With our ‘tokenize’ and ‘vectorize’ functions defined we are free to put these methods into a small Rust GDNative library and built it out. After an absurdly long wait for the build to compile (~20 minutes on my Ryzen 3950X) we have a library! It’s then a matter of adding a few supporting config files and we have a similarity
method we can use:
Now the less fun part: Writing Dialog. In the older jam Hindsight is 60 Seconds, I capped things off with a dialog tree as part of a last ditch effort to avoid doing work on things that mattered. The structure of that tree was something like this…

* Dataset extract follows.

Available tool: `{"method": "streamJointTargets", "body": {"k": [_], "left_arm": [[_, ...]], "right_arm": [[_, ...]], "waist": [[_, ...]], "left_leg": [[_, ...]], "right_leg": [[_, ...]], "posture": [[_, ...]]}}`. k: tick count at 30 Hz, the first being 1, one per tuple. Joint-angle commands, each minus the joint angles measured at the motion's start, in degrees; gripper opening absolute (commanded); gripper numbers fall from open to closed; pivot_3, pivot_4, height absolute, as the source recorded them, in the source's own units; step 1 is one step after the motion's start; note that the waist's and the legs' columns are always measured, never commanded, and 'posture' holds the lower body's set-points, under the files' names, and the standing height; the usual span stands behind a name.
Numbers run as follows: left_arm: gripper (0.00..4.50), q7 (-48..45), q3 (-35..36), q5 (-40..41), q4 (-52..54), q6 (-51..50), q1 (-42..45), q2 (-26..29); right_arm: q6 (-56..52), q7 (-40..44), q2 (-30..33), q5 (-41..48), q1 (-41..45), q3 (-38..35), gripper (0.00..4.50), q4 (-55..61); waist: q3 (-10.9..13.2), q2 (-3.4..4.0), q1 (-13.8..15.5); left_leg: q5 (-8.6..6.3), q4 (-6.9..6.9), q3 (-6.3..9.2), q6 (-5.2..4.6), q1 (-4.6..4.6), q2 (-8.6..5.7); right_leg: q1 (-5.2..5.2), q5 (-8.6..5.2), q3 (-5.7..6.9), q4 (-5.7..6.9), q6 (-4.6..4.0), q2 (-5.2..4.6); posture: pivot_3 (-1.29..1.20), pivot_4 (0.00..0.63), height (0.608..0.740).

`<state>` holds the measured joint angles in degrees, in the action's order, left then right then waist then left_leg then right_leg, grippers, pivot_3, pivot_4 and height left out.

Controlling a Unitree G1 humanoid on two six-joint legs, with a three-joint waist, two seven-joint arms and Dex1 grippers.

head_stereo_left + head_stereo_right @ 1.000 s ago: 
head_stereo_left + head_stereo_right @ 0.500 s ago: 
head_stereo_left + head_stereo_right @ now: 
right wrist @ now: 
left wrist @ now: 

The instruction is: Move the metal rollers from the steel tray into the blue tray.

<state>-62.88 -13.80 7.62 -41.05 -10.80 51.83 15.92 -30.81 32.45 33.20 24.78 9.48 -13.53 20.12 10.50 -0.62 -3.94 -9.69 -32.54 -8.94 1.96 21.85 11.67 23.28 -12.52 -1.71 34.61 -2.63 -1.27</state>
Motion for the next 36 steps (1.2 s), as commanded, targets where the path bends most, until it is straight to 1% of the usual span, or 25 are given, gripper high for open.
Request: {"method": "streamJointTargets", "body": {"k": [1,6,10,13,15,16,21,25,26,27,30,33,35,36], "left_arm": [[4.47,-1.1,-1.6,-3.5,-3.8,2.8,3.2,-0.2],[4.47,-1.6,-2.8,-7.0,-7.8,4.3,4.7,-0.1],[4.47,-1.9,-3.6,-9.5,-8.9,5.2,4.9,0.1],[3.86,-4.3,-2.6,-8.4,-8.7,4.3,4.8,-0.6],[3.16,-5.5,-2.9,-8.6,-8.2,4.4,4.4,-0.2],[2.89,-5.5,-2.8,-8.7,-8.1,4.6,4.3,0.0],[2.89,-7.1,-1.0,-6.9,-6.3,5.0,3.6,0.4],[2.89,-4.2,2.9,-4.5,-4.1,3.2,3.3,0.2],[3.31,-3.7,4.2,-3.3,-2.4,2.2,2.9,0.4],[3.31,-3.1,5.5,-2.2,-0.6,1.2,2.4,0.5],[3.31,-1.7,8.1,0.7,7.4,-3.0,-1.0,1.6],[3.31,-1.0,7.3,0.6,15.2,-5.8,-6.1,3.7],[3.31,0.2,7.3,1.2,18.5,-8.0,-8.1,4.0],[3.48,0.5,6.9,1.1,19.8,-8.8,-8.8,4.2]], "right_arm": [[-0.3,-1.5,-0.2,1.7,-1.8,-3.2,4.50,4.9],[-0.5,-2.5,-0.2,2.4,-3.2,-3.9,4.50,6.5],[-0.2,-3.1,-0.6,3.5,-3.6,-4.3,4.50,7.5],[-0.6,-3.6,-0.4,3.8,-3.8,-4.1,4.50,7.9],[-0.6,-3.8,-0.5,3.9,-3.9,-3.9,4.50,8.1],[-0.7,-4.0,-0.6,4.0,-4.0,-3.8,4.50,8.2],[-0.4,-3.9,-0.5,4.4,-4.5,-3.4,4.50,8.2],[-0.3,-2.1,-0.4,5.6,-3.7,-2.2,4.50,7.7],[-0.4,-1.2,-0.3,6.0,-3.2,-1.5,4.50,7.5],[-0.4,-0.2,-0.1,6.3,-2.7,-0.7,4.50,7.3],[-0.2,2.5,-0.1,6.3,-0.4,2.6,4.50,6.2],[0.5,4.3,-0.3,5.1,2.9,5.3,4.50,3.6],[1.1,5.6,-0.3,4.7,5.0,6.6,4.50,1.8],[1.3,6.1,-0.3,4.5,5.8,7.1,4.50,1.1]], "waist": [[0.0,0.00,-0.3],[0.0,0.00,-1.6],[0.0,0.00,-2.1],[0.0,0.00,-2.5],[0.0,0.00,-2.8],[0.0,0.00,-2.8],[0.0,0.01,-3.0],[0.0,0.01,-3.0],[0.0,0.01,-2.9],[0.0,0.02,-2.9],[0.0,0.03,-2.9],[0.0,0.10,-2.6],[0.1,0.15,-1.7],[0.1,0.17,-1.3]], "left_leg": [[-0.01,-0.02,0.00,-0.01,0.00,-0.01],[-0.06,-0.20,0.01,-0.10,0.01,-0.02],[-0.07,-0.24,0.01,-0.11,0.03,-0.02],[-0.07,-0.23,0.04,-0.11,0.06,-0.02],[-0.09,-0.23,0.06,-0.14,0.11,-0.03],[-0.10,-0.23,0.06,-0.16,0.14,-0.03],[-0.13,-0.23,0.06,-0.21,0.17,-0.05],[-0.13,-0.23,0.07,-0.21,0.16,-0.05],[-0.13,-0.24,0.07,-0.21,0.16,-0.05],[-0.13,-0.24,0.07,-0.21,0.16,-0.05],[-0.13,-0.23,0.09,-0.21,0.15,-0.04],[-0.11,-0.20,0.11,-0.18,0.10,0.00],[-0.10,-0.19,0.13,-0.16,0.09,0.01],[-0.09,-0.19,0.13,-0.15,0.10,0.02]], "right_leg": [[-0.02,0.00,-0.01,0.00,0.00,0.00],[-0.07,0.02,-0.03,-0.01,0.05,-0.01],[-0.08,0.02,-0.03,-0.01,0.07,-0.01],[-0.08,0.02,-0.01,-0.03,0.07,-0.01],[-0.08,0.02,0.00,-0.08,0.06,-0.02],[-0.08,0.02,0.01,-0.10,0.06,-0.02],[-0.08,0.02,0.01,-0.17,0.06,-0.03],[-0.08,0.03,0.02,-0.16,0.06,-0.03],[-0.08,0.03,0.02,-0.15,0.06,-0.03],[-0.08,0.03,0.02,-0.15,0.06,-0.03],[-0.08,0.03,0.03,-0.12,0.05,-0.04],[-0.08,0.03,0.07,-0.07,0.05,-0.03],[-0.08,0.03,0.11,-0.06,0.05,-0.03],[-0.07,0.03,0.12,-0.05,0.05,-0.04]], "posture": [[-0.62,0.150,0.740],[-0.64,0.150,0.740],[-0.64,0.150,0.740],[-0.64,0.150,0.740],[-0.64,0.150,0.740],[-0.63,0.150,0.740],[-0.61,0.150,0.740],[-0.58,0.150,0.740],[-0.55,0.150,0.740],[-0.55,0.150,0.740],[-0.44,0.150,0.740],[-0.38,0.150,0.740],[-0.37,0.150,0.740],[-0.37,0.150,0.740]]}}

const COMMENT = "_COMMENT" const ACTION = "_ACTION" const PROMPT = "_PROMPT" const BACKGROUND = "_BACKGROUND" var dialog = { "_TEMPLATE": { COMMENT: "We begin at _START. Ignore this.", PROMPT: "The dialog that starts this question.", ACTION: "method_name_to_invoke", "dialog_choice": "resulting path name or a dictionary. If a dictionary, parse as though it were a path on its own.", "alternative_choice": { PROMPT: "This is one of the ways to do it.", "What benefit does this have?": "question", "Oh neat.": { PROMPT: "We can go deeper.", "…": "_END" } } },
I like this format. It’s easy to read and reason about, but it’s limited in that only one dialog choice corresponds to one action. For DCM I wanted to be able to have multiple phrasings of the same thing without repeating the entire block. Towards that end, I used a structure like this:
var dialog_tree = { "START": [ # AI Start state: # Possible transitions: { TRIGGER_PHRASES:["Hello?", "Hey!", "Is anyone there?", "Help!", "Can anyone hear me?"], TRIGGER_WEIGHTS: 0, # Can be an array, too. NEXT_STATE: "HOW_CAN_I_HELP_YOU", # AI State. RESPONSE: "Greetings unidentified waste item. How can I assist you?", PLACEHOLDER: "Can you help me?", ON_ENTER: "show_robot" # When we run this transition. }, { TRIGGER_PHRASES: ["Stop!", "Stop compressing!", "Don't crush me, please!", "Don't crush me!", "Wait!", "Hold on."], NEXT_STATE: "STOP_COMPRESS_1", RESPONSE: "Greetings unidentified waste item. You have asked to halt the compression process. Please give your justification.", PLACEHOLDER: "I am alive.", ON_ENTER: "show_robot" }, { TRIGGER_PHRASES: ["Where am I?", "What is this place?"], NEXT_STATE: "WHERE_AM_I", RESPONSE: "Greetings unidentified waste item. You are in the trash compactor.", ON_ENTER: "show_robot" } ],
This has proven to be incredibly unruly and, if you are diligent, you may have realized it’s just as possible to do the same “multiple trigger phrases” in the first approach via some simple splitting on a special character like “|”.
So how well does it work? The short answer is, “well enough.” It has highlighted a much more significant issue: the immensity of the input space. Initially, it was thought that using a placeholder in the input text would help to anchor and bias the end-user’s choices and hide the seams of the system. In practice, this was still a wrought endeavor.
All things considered, I’m still proud of how things turned out. It’s a system that’s far from perfect, but it’s interesting and it was plenty satisfying to build. I hope that people enjoy the game after the last bits are buffed out (hopefully before GDC 2020).